Les intelligences artificielles apprennent à parler grâce aux « modèles de langage ». Les modèles les plus simples permettent la fonction d’autocomplétion sur le smartphone : ils proposent le mot suivant. Mais les prouesses et les progrès des modèles de langage les plus modernes tels que GPT-3, LaMDA, PaLM ou ChatGPT sont époustouflants, avec par exemple des programmes informatiques capables d’écrire dans le style d’un poète donné, de simuler des personnes décédées, d’expliquer des blagues, traduire des langues, et même produire et corriger le code informatique – ce qui aurait été impensable il y a quelques mois à peine. Pour faire cela, les modèles se basent sur des modèles de neurones de plus en plus complexes.
Quand les intelligences artificielles parlent à tort et à travers
Ceci dit, les modèles sont plus superficiels que ces exemples nous font croire. Nous avons comparé les histoires générées par des modèles de langage à des histoires écrites par des humains et constaté qu’elles étaient moins cohérentes, mais engageantes, et moins surprenantes que les histoires écrites par les humains.
Plus important encore, nous pouvons montrer que les modèles de langage actuels ont des problèmes même avec des tâches de raisonnement simples. Par exemple, lorsque nous demandons :
« L’avocat a rendu visite au médecin ; le médecin a-t-il rendu visite à l’avocat ? »
… les modèles de langage simples ont tendance à dire oui. GPT3 répond même que l’avocat n’a pas rendu visite au médecin. Une raison possible que nous sommes en train d’explorer est que ces modèles de langage encodent les positions des mots de manière symétrique, et donc ils ne font pas la distinction entre « avant le verbe » et « après le verbe », ce qui complique la distinction du sujet et de l’objet dans une phrase.
De plus, les limites théoriques des modèles de langage basés sur les « transformateurs » signifient qu’ils ne peuvent pas distinguer les séquences paires et impaires d’un certain élément, si celles-ci sont intercalées avec un autre élément. En pratique, cela signifie que les modèles ne peuvent pas résoudre une tâche que nous appelons la « tâche pizza » – une simple énigme de la forme :
« La lumière est éteinte. J’appuie sur l’interrupteur d’éclairage. Je mange une pizza. J’appuie sur l’interrupteur d’éclairage. La lumière est-elle allumée ? »

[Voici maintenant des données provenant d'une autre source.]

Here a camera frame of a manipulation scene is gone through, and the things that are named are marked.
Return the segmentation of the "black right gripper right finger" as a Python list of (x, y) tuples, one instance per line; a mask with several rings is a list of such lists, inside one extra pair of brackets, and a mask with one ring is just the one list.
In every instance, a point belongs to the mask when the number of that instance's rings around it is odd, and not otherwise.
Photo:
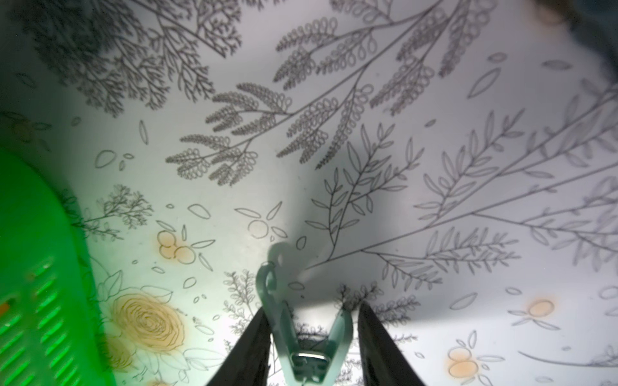
[(357, 325), (364, 385), (425, 386), (367, 302)]

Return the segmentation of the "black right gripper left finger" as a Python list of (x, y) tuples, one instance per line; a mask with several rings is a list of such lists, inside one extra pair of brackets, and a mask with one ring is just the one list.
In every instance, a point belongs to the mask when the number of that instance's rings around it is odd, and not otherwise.
[(267, 385), (270, 336), (270, 324), (260, 308), (207, 386)]

Ici, une séquence paire d’interrupteurs d’éclairage signifie que la lumière est éteinte, mais un modèle BERT n’arrive pas à l’apprendre. Les modèles les plus puissants actuellement (GPT-3 et chatGPT) refusent catégoriquement de conclure que la lumière est éteinte.
Les modèles de langage d’aujourd’hui ont également des difficultés avec la négation, et réussissent généralement mal les tâches de raisonnement dès que celles-ci sont plus complexes. Par exemple, considérons l’énigme suivante de l’examen national des fonctionnaires de Chine :
« David connaît l’ami de M. Zhang, Jack, et Jack connaît l’amie de David, Mme Lin. Tous ceux qui connaissent Jack ont une maîtrise, et tous ceux qui connaissent Mme Lin sont de Shanghai. Qui est de Shanghai et a une maîtrise ? »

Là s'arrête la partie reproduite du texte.